Взрослые шли мимо – одинаковые длинные темные фигуры, головы которых терялись в вышине, потом фигур стало побольше, они столпились, и мучительное предчувствие беды впервые коснулось души маленького Цилиана. Взрослые говорили низкими голосами, потом как-то сразу нехорошо притихли. «Уведите ребятишек!» – грубо приказал кто-то. Тэн ничего не понял, куча пластиковой мишуры отгородила маленького Цилиана от взрослых. Толпа уже наполовину рассеялась, он мог ясно рассмотреть человека в серо-коричневой робе, который склонился над одиноким зеленым свертком, забытым кем-то на скамье. «Чумные шутники постарались», – неуверенно протянули в отдалении. Серо-коричневый человек открыл кейс и вынул оттуда непонятный предмет, прикоснулся к пакету и что-то сделал. «Спрячься!» – хотел крикнуть четырехлетний Цилиан, но не успел, и детский голос был заглушен грохотом взрыва.
Возможно, это была игра потрясенного воображения, но Тэн ясно видел, как вспыхнуло и разлетелось ошметками лицо серо-коричневого, его тело нелепо перекрутилось и отлетело в сторону порванной куклой. В тот же миг ударом воздуха снесло кучу цветных гранул, от толчка содрогнулись стены домов, звонкими льдинами рухнули на мостовую пласты витринного стекла.

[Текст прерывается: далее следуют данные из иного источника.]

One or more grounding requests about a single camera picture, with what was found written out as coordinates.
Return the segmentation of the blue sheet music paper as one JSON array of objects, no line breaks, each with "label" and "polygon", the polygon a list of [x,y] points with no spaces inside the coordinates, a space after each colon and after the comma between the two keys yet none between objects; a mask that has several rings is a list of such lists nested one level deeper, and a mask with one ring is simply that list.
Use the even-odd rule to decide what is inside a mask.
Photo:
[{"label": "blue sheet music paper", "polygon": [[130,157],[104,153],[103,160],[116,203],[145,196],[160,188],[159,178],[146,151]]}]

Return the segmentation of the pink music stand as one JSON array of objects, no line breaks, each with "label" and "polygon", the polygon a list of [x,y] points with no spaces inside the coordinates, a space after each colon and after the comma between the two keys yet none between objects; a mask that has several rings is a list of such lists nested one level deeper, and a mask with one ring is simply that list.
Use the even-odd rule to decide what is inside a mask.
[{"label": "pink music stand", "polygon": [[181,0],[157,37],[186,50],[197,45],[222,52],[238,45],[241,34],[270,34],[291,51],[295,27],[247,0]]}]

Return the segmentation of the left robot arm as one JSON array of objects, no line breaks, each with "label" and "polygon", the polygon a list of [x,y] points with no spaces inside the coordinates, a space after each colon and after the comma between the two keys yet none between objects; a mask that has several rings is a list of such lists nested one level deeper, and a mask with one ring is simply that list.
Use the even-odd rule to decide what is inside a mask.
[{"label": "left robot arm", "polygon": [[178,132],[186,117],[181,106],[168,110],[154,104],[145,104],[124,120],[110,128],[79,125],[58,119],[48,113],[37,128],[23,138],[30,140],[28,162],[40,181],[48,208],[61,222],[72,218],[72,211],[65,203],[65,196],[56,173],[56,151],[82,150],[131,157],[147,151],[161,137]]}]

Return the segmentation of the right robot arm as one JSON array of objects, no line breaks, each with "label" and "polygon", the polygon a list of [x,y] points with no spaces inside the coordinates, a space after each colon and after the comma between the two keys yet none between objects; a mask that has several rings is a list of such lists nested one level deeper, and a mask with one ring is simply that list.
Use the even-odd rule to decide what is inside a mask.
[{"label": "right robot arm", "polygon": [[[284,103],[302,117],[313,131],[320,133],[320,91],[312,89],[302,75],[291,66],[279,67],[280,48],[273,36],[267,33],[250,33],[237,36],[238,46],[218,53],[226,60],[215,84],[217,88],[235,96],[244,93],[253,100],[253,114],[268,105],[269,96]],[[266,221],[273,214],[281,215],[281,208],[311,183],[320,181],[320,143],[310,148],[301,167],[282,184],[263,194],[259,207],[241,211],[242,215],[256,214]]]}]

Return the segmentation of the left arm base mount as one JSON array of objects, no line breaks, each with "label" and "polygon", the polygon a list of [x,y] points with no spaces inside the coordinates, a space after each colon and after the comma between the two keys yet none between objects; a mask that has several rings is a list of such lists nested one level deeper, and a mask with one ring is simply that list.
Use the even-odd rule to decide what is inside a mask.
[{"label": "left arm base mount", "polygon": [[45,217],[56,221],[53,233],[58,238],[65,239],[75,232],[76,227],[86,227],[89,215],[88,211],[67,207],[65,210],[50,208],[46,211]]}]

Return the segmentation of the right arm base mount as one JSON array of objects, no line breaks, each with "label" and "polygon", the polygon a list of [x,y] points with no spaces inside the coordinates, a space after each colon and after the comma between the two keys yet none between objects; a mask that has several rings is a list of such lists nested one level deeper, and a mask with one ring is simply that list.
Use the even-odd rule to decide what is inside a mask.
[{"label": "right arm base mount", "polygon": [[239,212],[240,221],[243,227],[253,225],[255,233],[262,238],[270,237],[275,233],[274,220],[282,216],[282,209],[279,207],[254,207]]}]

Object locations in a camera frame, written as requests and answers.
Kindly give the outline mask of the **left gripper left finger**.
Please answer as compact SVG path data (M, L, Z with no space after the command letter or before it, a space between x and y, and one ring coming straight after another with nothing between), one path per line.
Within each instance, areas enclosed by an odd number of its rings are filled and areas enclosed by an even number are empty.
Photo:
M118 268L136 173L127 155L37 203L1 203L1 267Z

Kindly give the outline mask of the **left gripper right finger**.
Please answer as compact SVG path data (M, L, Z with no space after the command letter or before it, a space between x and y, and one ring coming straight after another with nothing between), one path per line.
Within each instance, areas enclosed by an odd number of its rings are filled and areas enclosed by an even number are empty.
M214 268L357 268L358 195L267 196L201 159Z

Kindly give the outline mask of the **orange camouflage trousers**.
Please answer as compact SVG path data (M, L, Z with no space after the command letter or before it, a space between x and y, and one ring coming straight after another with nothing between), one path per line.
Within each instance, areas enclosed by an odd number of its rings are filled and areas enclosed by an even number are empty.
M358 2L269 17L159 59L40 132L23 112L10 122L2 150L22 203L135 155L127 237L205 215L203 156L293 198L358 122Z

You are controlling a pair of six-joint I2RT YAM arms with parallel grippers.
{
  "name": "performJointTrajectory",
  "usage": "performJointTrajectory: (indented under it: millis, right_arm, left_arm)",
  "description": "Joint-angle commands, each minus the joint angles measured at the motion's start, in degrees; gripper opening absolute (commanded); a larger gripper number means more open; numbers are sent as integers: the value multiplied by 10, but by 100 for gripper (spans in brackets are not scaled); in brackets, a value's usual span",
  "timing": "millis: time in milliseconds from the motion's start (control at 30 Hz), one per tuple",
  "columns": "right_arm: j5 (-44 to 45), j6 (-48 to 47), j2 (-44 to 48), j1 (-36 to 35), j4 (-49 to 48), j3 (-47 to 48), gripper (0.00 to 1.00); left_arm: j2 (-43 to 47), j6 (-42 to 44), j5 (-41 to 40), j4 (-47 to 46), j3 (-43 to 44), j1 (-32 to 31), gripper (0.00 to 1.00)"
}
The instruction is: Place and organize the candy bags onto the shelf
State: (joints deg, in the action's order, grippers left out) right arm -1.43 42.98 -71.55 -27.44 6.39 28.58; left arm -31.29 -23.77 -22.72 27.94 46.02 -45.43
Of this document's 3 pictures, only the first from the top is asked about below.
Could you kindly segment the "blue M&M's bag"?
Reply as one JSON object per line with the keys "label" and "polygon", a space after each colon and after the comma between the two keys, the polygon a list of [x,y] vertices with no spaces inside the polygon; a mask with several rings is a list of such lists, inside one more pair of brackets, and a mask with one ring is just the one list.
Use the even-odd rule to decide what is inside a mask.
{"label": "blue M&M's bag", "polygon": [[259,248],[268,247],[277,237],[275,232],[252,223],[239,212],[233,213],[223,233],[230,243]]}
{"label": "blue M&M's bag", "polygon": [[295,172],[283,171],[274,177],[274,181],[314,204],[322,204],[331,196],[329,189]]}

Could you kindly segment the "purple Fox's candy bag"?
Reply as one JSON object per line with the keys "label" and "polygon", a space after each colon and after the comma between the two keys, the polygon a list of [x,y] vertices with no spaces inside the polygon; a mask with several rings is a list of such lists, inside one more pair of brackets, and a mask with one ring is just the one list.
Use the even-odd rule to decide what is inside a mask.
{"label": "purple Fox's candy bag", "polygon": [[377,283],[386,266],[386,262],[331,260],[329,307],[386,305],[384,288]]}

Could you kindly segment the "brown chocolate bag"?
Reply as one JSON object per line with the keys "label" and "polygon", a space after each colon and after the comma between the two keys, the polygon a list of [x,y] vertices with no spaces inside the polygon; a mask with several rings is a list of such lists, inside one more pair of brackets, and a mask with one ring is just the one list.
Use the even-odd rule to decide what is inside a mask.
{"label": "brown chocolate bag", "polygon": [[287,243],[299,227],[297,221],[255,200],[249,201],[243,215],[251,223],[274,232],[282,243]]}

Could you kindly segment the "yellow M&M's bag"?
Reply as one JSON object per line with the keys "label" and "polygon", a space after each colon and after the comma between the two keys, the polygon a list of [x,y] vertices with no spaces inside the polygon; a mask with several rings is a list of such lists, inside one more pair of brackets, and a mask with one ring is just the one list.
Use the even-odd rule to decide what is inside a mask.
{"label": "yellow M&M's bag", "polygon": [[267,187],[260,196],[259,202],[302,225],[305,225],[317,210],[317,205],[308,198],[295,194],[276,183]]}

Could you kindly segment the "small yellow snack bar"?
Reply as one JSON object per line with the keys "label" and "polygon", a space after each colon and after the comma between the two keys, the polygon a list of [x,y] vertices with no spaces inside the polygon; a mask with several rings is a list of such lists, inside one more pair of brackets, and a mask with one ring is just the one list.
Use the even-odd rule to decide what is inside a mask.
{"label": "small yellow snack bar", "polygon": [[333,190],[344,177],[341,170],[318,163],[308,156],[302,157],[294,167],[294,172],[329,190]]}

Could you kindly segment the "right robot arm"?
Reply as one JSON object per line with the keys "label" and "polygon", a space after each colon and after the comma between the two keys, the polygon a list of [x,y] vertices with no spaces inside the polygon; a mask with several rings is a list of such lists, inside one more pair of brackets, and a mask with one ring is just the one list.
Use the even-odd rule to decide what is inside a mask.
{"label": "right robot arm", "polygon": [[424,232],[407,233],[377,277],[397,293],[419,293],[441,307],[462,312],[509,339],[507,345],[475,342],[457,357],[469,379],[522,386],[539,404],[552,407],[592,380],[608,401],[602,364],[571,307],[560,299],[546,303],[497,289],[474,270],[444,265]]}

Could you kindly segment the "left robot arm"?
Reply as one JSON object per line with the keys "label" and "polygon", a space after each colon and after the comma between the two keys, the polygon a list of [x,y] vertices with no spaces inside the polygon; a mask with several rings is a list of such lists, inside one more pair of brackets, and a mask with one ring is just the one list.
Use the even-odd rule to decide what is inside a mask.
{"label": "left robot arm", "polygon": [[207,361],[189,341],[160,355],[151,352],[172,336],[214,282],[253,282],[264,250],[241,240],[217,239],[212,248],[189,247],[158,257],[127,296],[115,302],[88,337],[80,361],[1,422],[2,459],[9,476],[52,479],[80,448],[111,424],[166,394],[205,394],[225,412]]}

Тогда оглохший, полузасыпанный пластиком маленький Тэн по-заячьи верещал и не слышал собственного крика. Сейчас, спустя годы, наблюдатель Тэн Цилиан брел по коридору, навстречу тревожному свечению угрозы и нес в руках непонятно откуда появившийся зеленый сверток – подарок смерти, прикрытый ложным цветом надежды. «Если я успею донести и выбросить, то все будет хорошо», – загадал он. Шаги глухо отдавались в тоннеле. «Мне не нравится ни один из трех показанных Цертусом исходов. Я не хочу бессильно умирать, на манер размякшего слабака, я никогда не сумею вести такую бесполезную жизнь, какую ведет Вазоф, и я не распишусь в поражении перед Егерем. Значит, придется идти вперед».